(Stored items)
——————————
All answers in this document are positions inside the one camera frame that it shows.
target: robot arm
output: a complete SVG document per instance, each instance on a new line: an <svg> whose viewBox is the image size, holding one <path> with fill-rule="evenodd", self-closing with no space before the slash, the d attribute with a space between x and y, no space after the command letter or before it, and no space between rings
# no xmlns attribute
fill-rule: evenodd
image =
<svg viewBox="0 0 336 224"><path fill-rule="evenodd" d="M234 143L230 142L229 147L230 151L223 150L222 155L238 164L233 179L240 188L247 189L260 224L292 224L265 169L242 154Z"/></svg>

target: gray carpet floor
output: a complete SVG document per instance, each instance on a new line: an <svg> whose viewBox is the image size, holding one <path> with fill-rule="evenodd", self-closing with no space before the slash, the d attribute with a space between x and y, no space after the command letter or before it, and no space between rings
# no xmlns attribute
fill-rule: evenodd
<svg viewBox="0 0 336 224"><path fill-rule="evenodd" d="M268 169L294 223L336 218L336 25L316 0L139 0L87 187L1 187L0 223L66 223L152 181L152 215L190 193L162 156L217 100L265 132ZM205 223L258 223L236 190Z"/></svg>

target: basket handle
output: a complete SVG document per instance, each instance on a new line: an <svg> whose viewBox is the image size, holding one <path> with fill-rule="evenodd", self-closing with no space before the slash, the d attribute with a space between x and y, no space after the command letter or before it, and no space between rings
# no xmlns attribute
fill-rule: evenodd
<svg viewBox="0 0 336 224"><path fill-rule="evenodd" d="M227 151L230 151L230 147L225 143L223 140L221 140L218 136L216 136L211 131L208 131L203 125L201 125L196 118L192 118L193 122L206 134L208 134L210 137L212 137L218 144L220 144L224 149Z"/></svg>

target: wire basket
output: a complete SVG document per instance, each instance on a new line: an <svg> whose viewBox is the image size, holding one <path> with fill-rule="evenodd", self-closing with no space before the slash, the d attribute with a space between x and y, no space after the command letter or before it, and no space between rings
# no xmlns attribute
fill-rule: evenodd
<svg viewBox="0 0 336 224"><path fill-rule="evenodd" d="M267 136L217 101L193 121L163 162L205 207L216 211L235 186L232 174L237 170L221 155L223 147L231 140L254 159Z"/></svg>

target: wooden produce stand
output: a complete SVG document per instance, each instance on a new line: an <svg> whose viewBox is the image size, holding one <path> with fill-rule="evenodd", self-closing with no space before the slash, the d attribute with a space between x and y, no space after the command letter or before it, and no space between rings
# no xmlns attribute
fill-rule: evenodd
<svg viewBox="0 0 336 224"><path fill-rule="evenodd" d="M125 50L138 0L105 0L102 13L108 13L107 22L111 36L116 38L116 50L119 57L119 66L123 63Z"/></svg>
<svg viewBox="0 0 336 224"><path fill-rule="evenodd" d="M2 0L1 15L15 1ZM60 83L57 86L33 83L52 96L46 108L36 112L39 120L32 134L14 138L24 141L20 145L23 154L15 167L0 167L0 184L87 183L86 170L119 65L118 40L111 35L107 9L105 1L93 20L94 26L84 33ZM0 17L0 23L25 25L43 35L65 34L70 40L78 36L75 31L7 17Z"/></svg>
——————————
▶ [The problem] Output the records exactly, including every line.

▶ [Answer to this task]
All answers in this document are positions inside the one camera frame that it shows.
target: robot arm
output: a complete SVG document per instance, each instance on a new line: an <svg> whose viewBox is the image size, holding one <path> with fill-rule="evenodd", self-closing with no space before the slash, the d attribute with a space between x and y, no space after the command letter or before it, and no space between rings
# no xmlns attribute
fill-rule: evenodd
image =
<svg viewBox="0 0 336 224"><path fill-rule="evenodd" d="M234 143L230 142L229 147L230 151L223 150L222 155L238 164L233 179L240 188L247 189L260 224L292 224L265 169L242 154Z"/></svg>

target: gray carpet floor
output: a complete SVG document per instance, each instance on a new line: an <svg> whose viewBox is the image size, holding one <path> with fill-rule="evenodd", self-closing with no space before the slash, the d attribute with a space between x and y, no space after the command letter or before it, and no space between rings
# no xmlns attribute
fill-rule: evenodd
<svg viewBox="0 0 336 224"><path fill-rule="evenodd" d="M268 169L294 223L336 218L336 25L316 0L139 0L87 187L1 187L0 223L66 223L152 181L152 215L190 193L162 156L217 100L265 132ZM205 223L258 223L236 190Z"/></svg>

target: basket handle
output: a complete SVG document per instance, each instance on a new line: an <svg> whose viewBox is the image size, holding one <path> with fill-rule="evenodd", self-closing with no space before the slash, the d attribute with a space between x and y, no space after the command letter or before it, and no space between rings
# no xmlns attribute
fill-rule: evenodd
<svg viewBox="0 0 336 224"><path fill-rule="evenodd" d="M227 151L230 151L230 147L225 143L223 140L221 140L218 136L216 136L211 131L208 131L203 125L201 125L196 118L192 118L193 122L206 134L208 134L210 137L212 137L218 144L220 144L224 149Z"/></svg>

target: wire basket
output: a complete SVG document per instance, each instance on a new line: an <svg> whose viewBox is the image size, holding one <path> with fill-rule="evenodd", self-closing with no space before the slash, the d attribute with a space between x and y, no space after the command letter or before it, and no space between rings
# no xmlns attribute
fill-rule: evenodd
<svg viewBox="0 0 336 224"><path fill-rule="evenodd" d="M267 136L217 101L193 121L163 162L205 207L216 211L235 186L232 174L237 170L221 155L223 147L231 140L254 159Z"/></svg>

target: wooden produce stand
output: a complete SVG document per instance, each instance on a new line: an <svg> whose viewBox is the image size, holding one <path> with fill-rule="evenodd", self-closing with no space before the slash, the d attribute with a space between x and y, no space after the command letter or before it, and no space between rings
# no xmlns attribute
fill-rule: evenodd
<svg viewBox="0 0 336 224"><path fill-rule="evenodd" d="M125 50L138 0L105 0L102 13L108 13L107 22L111 36L116 38L116 50L119 57L119 66L123 63Z"/></svg>
<svg viewBox="0 0 336 224"><path fill-rule="evenodd" d="M2 0L1 15L15 1ZM60 83L57 86L33 83L52 96L46 108L36 112L39 120L32 134L14 138L24 141L20 145L23 154L15 167L0 167L0 184L87 183L86 170L119 65L118 40L111 35L107 9L105 1L93 20L94 26L84 33ZM0 17L0 23L25 25L43 35L65 34L70 40L78 36L75 31L7 17Z"/></svg>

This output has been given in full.